Against England, it was James Ryan who led the way with 46 own ruck arrivals, he was one of the first three players to arrive 38 times, while the Leinster man had 15 effective clean-outs.
A week later in Edinburgh, Schmidt tasked Roux with taking on the same role, which in turn freed up Ryan in the loose.
Roux was hugely efficient at the breakdown and his numbers were higher than what Ryan had managed at the Aviva Stadium - 54 own ruck arrivals, 46 own ruck first three and 25 clean-outs. Like Ryan, those numbers were more than any other player on the pitch managed.
From a coach's point of view, O'Connell explains how he would look into those impressive figures from any of his players.
"You're thinking, 'Should he have been at that ruck in the first place? Did he do the right thing at the ruck? Did he go off his feet when he didn't need to?'
"Because once you go off your feet at a ruck, it's harder to get back into position.
"Did he take anyone from their team out of the game at the ruck? Because if you go to a ruck and they still have 15 people on their feet, it's not doing a lot for you.
"But if you have a chance, get one of them on the ground, so going to rucks is a very vague stat that only tells a very small amount of the story."
You don't need to delve too deep into the stats to see that Ireland's attack hasn't quite fired on all cylinders yet.
Jacob Stockdale's stunning try was the stand-out moment thus far and while Joey Carbery's classy pass for Keith Earls also caught the eye, by and large, Ireland have been a bit off in terms of their execution at Murrayfield. They powered over the gain-line 38pc of the time with ball in hand, which was actually seven percentage points down on what it was against England.
Rob Kearney's return to full-back added an extra dynamic and he comfortably made the most metres of any Irish player with an impressive 102 for 11 carries.
Comparing those numbers with Robbie Henshaw, the Athlone native made 78 metres in his 12 carries the previous week.
After conjuring up six line-breaks (three from Kearney) last weekend, Schmidt will have expected his players to convert more of their chances.
The newest craze here are 'dominant tackles', which is essentially a huge hit that stops an opposition player on the gain-line.
After England clocked up a staggering 46 compared to Ireland's nine, Schmidt's side were still some way behind Scotland in this regard as Gregor Townsend's men made 34 to Ireland's 19.
While many are puzzled by what this means in the bigger picture, Ringrose offers a fascinating insight into how players actually look at this particular statistic.
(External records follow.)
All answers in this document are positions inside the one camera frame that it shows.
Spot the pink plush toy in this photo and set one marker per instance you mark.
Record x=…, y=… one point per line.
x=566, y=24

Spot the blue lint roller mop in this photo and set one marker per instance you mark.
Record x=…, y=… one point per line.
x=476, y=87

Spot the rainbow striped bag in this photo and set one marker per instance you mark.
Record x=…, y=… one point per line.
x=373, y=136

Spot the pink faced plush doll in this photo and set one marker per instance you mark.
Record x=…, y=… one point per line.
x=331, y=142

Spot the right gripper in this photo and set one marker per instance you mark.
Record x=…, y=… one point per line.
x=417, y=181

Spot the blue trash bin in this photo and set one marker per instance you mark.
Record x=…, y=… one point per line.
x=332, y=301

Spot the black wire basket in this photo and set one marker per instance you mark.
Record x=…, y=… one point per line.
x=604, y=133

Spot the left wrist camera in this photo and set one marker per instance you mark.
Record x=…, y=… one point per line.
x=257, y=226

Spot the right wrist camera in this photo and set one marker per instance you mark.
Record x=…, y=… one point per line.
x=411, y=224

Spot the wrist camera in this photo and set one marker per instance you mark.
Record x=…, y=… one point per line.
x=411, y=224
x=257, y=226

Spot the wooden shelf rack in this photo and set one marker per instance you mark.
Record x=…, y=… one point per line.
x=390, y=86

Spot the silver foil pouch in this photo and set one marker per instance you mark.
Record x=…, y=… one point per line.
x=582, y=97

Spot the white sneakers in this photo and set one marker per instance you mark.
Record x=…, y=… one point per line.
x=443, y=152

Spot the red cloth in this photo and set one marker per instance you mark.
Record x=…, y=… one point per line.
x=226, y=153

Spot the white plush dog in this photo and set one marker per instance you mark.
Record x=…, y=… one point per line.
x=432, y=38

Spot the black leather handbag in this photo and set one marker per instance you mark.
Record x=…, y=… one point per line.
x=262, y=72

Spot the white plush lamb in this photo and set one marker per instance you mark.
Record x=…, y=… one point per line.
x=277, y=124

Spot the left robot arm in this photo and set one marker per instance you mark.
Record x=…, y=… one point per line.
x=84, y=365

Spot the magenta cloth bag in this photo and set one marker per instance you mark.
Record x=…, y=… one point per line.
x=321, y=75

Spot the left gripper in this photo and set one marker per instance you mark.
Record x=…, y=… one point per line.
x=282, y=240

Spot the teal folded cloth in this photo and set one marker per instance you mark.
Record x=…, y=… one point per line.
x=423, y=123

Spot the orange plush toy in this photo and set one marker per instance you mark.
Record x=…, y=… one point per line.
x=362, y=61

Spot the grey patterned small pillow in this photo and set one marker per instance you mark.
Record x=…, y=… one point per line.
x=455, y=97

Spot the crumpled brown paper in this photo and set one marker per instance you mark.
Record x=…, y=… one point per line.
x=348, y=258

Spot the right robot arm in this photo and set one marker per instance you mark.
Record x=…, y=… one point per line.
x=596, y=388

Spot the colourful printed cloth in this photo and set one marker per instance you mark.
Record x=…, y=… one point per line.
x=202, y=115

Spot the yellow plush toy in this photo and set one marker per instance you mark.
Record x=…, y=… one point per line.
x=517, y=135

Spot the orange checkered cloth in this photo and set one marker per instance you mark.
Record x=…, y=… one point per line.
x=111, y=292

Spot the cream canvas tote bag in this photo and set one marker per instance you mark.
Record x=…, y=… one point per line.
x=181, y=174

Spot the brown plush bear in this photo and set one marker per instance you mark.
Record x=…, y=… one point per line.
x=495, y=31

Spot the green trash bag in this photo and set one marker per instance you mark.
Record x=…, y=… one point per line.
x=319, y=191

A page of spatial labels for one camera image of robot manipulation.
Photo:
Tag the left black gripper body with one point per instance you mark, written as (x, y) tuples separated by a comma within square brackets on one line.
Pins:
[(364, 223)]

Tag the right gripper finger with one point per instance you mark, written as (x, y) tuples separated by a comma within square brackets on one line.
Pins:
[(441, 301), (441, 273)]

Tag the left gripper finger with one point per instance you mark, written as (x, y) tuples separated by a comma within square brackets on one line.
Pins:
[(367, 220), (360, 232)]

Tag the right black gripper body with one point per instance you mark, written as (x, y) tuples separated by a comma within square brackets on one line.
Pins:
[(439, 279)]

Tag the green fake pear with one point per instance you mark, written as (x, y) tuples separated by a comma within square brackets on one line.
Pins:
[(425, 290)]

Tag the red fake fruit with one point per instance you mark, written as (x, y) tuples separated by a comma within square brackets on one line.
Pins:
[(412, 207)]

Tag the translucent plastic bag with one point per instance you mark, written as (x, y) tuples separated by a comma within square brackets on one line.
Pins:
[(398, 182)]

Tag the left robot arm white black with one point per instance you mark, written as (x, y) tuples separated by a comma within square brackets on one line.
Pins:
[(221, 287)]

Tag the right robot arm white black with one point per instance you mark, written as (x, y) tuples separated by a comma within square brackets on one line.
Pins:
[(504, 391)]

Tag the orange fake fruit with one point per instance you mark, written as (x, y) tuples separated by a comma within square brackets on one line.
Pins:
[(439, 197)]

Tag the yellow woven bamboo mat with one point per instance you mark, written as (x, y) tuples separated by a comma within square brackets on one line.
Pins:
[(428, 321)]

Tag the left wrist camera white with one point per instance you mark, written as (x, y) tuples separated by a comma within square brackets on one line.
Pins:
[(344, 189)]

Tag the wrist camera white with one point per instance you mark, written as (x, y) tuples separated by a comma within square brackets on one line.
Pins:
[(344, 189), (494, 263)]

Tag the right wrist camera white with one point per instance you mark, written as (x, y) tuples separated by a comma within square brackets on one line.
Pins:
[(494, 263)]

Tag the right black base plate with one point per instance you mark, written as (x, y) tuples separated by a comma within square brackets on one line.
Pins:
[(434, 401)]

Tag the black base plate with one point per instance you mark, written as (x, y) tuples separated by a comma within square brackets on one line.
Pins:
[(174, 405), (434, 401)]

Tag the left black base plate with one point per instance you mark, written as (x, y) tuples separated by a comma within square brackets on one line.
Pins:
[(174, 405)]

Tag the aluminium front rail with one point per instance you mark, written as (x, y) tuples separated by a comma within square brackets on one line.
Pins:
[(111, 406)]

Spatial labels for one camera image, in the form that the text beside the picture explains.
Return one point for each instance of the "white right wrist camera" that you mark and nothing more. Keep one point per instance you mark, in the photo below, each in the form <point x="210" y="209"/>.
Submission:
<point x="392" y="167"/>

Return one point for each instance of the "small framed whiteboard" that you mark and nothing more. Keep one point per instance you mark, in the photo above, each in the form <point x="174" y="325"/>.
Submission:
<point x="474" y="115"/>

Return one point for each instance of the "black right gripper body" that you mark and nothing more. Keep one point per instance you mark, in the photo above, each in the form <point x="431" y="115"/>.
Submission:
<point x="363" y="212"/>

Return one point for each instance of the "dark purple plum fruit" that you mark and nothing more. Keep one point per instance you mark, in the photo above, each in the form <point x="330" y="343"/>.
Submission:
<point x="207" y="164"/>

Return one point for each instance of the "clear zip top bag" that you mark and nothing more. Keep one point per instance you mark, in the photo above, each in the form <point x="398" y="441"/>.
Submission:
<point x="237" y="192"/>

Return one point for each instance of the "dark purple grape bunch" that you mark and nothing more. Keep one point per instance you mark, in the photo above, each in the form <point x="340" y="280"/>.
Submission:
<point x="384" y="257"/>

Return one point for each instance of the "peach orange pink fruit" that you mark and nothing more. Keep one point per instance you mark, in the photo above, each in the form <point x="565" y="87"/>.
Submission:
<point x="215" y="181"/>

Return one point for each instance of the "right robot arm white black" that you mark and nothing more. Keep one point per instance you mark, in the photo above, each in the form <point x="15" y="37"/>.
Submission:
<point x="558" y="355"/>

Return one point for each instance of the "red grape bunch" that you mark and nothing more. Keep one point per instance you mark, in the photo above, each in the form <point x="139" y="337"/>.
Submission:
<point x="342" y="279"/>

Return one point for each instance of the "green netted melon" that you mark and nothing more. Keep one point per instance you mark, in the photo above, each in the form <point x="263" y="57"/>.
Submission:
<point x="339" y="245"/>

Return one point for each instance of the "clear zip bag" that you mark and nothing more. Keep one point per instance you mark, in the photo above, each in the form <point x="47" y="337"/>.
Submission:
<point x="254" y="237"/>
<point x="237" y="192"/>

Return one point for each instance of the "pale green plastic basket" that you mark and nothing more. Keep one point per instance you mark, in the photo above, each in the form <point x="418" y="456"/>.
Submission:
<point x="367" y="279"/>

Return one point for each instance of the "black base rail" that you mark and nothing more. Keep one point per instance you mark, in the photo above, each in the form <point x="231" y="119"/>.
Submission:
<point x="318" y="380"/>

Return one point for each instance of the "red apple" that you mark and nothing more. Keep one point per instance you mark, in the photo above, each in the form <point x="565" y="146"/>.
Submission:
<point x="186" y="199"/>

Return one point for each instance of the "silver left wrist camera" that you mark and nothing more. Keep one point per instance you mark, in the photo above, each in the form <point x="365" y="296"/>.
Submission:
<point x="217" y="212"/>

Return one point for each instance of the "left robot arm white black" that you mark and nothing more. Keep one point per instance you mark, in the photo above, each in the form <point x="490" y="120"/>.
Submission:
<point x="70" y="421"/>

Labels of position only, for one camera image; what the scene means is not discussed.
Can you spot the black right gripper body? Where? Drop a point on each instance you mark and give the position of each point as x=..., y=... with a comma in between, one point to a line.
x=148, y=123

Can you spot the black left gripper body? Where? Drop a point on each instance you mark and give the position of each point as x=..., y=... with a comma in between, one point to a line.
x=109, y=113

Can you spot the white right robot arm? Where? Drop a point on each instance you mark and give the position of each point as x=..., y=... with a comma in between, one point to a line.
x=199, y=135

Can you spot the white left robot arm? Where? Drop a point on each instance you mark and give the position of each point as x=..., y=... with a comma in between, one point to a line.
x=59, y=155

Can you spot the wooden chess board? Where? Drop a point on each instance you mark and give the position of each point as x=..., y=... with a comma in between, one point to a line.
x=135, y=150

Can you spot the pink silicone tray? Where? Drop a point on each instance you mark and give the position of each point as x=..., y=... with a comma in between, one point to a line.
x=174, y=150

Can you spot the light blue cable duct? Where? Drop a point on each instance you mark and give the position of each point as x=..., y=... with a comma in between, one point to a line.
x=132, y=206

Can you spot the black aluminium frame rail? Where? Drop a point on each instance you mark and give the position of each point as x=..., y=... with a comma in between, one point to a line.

"There are dominant tackles, then there are completed tackles, missed tackles," the outside centre, who has quickly become an outstanding defender, says.
"I have been involved in games where you have loads of dominant tackles but all it takes then is a couple of missed tackles.
"So it might look great that you are smashing them but then if you are missing them at the same time, it's a balancing act really. Ideally, it's 100pc dominant, 100pc completed, but it's never the case.
"Those stats are available and have been mentioned to us before."
Andy Farrell will be drilling his defence all next week ahead of the Italy game and he will know that had Scotland been more clinical, Ireland may have been in trouble.
The foundation on which every one of Schmidt's game-plans are masterminded, Ireland can be hugely satisfied with their work at both the lineout and the scrum.
Twenty-two of their 23 own lineouts have been won in the first two games as they have favoured the five-man set-up. They also stole two of Scotland's throws, while Ireland are 100pc from their own scrum (13/13). Greg Feek, who will leave his role as scrum coach after the World Cup, continues to do a remarkable job.
The value of good, clean ball from the set-piece can be seen by how Ireland launch their attack and set-piece moves.
You only have to look back at Stockdale's sensational try and see how that intricate power play was generated from Peter O'Mahony winning the lineout.